Instructions for the task ▸ Write the data below out in full, exactly as it stands.

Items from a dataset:

◆ ◆ ◆ ◆ ◆

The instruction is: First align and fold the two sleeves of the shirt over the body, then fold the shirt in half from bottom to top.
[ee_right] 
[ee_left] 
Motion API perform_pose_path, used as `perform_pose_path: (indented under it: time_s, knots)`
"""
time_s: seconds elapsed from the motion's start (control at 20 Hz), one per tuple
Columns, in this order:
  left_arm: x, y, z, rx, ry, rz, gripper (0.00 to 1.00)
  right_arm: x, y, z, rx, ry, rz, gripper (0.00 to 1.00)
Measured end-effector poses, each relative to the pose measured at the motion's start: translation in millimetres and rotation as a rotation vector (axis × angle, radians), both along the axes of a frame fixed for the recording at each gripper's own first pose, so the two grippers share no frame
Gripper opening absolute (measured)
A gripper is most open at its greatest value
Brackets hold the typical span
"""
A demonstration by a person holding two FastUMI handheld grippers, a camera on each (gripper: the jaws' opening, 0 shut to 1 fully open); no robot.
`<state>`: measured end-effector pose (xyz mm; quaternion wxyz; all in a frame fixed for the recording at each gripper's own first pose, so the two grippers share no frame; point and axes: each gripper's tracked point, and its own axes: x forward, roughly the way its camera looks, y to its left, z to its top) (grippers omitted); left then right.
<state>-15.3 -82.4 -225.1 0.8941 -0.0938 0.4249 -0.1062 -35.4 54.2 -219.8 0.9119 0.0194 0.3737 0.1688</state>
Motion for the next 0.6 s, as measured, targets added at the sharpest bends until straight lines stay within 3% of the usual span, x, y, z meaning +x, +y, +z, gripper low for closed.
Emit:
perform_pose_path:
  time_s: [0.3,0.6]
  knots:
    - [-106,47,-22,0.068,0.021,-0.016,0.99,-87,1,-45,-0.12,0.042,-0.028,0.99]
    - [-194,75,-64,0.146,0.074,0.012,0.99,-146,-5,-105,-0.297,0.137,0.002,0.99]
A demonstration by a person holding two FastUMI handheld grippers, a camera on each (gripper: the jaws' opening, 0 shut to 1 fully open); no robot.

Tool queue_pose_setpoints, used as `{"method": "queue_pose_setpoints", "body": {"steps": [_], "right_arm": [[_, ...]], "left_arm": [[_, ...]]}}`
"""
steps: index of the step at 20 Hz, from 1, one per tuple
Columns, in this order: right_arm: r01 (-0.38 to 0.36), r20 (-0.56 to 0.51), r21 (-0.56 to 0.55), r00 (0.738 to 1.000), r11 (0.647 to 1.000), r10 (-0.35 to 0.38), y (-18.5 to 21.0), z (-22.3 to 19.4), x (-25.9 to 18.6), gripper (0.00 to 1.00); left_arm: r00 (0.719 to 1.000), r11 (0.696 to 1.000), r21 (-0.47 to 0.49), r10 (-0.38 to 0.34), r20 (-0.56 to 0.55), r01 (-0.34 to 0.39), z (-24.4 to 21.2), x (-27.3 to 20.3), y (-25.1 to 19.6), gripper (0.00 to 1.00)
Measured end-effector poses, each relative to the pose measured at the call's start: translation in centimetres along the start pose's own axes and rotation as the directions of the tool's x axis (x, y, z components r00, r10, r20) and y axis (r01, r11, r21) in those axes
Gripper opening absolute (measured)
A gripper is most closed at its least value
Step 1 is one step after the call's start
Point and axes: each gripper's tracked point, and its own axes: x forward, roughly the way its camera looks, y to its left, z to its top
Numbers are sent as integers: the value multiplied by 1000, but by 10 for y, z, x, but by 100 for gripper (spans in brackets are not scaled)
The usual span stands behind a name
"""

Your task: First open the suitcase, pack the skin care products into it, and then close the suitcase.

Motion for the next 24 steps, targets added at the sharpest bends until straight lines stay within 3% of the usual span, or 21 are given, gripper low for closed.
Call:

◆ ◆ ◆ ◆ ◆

Task output ▸
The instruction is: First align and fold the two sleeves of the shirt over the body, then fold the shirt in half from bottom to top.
[ee_right] 
[ee_left] 
Motion API perform_pose_path, used as `perform_pose_path: (indented under it: time_s, knots)`
"""
time_s: seconds elapsed from the motion's start (control at 20 Hz), one per tuple
Columns, in this order:
  left_arm: x, y, z, rx, ry, rz, gripper (0.00 to 1.00)
  right_arm: x, y, z, rx, ry, rz, gripper (0.00 to 1.00)
Measured end-effector poses, each relative to the pose measured at the motion's start: translation in millimetres and rotation as a rotation vector (axis × angle, radians), both along the axes of a frame fixed for the recording at each gripper's own first pose, so the two grippers share no frame
Gripper opening absolute (measured)
A gripper is most open at its greatest value
Brackets hold the typical span
"""
A demonstration by a person holding two FastUMI handheld grippers, a camera on each (gripper: the jaws' opening, 0 shut to 1 fully open); no robot.
`<state>`: measured end-effector pose (xyz mm; quaternion wxyz; all in a frame fixed for the recording at each gripper's own first pose, so the two grippers share no frame; point and axes: each gripper's tracked point, and its own axes: x forward, roughly the way its camera looks, y to its left, z to its top) (grippers omitted); left then right.
<state>-15.3 -82.4 -225.1 0.8941 -0.0938 0.4249 -0.1062 -35.4 54.2 -219.8 0.9119 0.0194 0.3737 0.1688</state>
Motion for the next 0.6 s, as measured, targets added at the sharpest bends until straight lines stay within 3% of the usual span, x, y, z meaning +x, +y, +z, gripper low for closed.
Emit:
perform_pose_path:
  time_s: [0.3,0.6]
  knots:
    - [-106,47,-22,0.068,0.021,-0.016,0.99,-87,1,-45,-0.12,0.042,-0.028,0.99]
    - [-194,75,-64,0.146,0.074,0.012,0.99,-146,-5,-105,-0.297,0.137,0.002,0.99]
A demonstration by a person holding two FastUMI handheld grippers, a camera on each (gripper: the jaws' opening, 0 shut to 1 fully open); no robot.

Tool queue_pose_setpoints, used as `{"method": "queue_pose_setpoints", "body": {"steps": [_], "right_arm": [[_, ...]], "left_arm": [[_, ...]]}}`
"""
steps: index of the step at 20 Hz, from 1, one per tuple
Columns, in this order: right_arm: r01 (-0.38 to 0.36), r20 (-0.56 to 0.51), r21 (-0.56 to 0.55), r00 (0.738 to 1.000), r11 (0.647 to 1.000), r10 (-0.35 to 0.38), y (-18.5 to 21.0), z (-22.3 to 19.4), x (-25.9 to 18.6), gripper (0.00 to 1.00); left_arm: r00 (0.719 to 1.000), r11 (0.696 to 1.000), r21 (-0.47 to 0.49), r10 (-0.38 to 0.34), r20 (-0.56 to 0.55), r01 (-0.34 to 0.39), z (-24.4 to 21.2), x (-27.3 to 20.3), y (-25.1 to 19.6), gripper (0.00 to 1.00)
Measured end-effector poses, each relative to the pose measured at the call's start: translation in centimetres along the start pose's own axes and rotation as the directions of the tool's x axis (x, y, z components r00, r10, r20) and y axis (r01, r11, r21) in those axes
Gripper opening absolute (measured)
A gripper is most closed at its least value
Step 1 is one step after the call's start
Point and axes: each gripper's tracked point, and its own axes: x forward, roughly the way its camera looks, y to its left, z to its top
Numbers are sent as integers: the value multiplied by 1000, but by 10 for y, z, x, but by 100 for gripper (spans in brackets are not scaled)
The usual span stands behind a name
"""

Your task: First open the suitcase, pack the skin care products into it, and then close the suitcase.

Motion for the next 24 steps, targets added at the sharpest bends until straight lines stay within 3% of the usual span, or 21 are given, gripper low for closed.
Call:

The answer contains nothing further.